__What you are asked to do__
Write every line of the following listing exactly as it reads.
-- Opening Marker --
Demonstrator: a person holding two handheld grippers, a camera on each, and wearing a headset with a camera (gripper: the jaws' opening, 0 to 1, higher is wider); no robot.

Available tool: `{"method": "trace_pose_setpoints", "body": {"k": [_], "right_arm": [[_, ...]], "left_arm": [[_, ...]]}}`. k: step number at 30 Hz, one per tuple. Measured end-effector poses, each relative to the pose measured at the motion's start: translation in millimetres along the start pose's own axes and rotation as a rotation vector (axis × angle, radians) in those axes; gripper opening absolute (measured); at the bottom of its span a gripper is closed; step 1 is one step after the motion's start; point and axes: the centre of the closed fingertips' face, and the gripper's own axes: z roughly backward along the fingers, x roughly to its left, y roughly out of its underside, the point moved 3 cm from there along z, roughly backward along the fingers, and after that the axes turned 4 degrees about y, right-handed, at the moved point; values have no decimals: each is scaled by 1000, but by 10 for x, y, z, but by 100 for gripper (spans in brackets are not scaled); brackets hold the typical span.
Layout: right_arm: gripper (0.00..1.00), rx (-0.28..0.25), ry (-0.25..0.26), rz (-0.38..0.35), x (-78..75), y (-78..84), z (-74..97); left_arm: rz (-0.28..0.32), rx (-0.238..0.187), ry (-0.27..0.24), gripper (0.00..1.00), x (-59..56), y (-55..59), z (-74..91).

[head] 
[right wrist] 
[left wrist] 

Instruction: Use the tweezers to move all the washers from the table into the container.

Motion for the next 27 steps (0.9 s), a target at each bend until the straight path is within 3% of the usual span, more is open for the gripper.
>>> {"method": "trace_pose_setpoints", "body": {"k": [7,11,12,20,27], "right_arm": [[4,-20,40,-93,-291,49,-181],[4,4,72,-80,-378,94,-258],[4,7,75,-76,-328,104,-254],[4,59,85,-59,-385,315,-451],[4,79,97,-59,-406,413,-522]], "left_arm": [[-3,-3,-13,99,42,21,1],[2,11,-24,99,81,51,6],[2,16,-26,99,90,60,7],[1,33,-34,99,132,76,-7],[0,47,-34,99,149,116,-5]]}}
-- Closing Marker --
__Exercise result__
Demonstrator: a person holding two handheld grippers, a camera on each, and wearing a headset with a camera (gripper: the jaws' opening, 0 to 1, higher is wider); no robot.

Available tool: `{"method": "trace_pose_setpoints", "body": {"k": [_], "right_arm": [[_, ...]], "left_arm": [[_, ...]]}}`. k: step number at 30 Hz, one per tuple. Measured end-effector poses, each relative to the pose measured at the motion's start: translation in millimetres along the start pose's own axes and rotation as a rotation vector (axis × angle, radians) in those axes; gripper opening absolute (measured); at the bottom of its span a gripper is closed; step 1 is one step after the motion's start; point and axes: the centre of the closed fingertips' face, and the gripper's own axes: z roughly backward along the fingers, x roughly to its left, y roughly out of its underside, the point moved 3 cm from there along z, roughly backward along the fingers, and after that the axes turned 4 degrees about y, right-handed, at the moved point; values have no decimals: each is scaled by 1000, but by 10 for x, y, z, but by 100 for gripper (spans in brackets are not scaled); brackets hold the typical span.
Layout: right_arm: gripper (0.00..1.00), rx (-0.28..0.25), ry (-0.25..0.26), rz (-0.38..0.35), x (-78..75), y (-78..84), z (-74..97); left_arm: rz (-0.28..0.32), rx (-0.238..0.187), ry (-0.27..0.24), gripper (0.00..1.00), x (-59..56), y (-55..59), z (-74..91).

[head] 
[right wrist] 
[left wrist] 

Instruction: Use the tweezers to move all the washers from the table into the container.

Motion for the next 27 steps (0.9 s), a target at each bend until the straight path is within 3% of the usual span, more is open for the gripper.
>>> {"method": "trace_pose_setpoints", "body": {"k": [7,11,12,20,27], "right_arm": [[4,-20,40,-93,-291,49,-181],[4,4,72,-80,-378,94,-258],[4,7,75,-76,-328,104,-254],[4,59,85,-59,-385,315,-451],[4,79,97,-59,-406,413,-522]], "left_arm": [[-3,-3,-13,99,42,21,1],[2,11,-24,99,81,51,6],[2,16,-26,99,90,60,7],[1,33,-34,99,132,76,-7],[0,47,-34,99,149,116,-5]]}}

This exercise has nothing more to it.